Dataset extract:
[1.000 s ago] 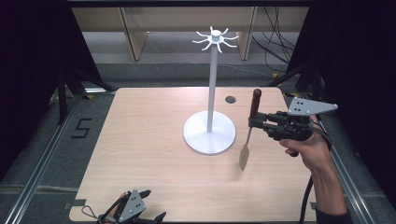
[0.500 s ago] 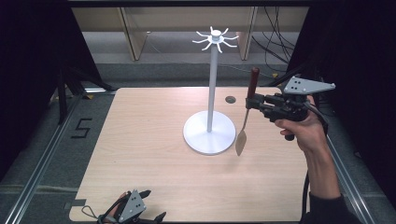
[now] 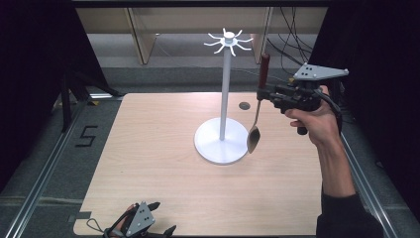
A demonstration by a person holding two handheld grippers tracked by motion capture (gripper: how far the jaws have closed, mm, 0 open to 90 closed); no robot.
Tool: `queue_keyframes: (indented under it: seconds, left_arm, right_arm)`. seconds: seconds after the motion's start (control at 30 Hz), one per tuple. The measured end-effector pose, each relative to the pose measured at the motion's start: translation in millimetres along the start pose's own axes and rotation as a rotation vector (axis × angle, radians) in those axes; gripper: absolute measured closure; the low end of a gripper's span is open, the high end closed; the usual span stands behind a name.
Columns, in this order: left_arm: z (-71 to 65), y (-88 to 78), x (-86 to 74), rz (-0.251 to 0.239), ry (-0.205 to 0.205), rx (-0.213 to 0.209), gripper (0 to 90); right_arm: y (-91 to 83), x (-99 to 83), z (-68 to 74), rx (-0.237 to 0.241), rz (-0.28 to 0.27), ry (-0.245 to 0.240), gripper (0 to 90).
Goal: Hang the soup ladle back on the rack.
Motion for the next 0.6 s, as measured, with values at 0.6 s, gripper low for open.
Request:
queue_keyframes:
  seconds: [0.6]
  left_arm:
    - [0.3, -0.1, 0.1, -0.002, 0.004, 0.0, 15.1]
  right_arm:
    - [21.7, 22.5, -4.4, -0.016, 0.039, 0.002, 74.2]
Point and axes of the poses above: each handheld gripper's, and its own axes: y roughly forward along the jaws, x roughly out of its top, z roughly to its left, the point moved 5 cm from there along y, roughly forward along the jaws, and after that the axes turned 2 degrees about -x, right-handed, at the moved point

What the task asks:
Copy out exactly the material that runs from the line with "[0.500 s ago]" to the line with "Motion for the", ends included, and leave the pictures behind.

The answer:
[0.500 s ago] 
[now] 
A demonstration by a person holding two handheld grippers tracked by motion capture (gripper: how far the jaws have closed, mm, 0 open to 90 closed); no robot.
Tool: `queue_keyframes: (indented under it: seconds, left_arm, right_arm)`. seconds: seconds after the motion's start (control at 30 Hz), one per tuple. The measured end-effector pose, each relative to the pose measured at the motion's start: translation in millimetres along the start pose's own axes and rotation as a rotation vector (axis × angle, radians) in those axes; gripper: absolute measured closure; the low end of a gripper's span is open, the high end closed; the usual span stands behind a name.
Columns, in this order: left_arm: z (-71 to 65), y (-88 to 78), x (-86 to 74), rz (-0.251 to 0.239), ry (-0.205 to 0.205), rx (-0.213 to 0.209), gripper (0 to 90); right_arm: y (-91 to 83), x (-99 to 83), z (-68 to 74), rx (-0.237 to 0.241), rz (-0.28 to 0.27), ry (-0.245 to 0.240), gripper (0 to 90).
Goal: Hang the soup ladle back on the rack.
Motion for the next 0.6 s, as measured, with values at 0.6 s, gripper low for open.

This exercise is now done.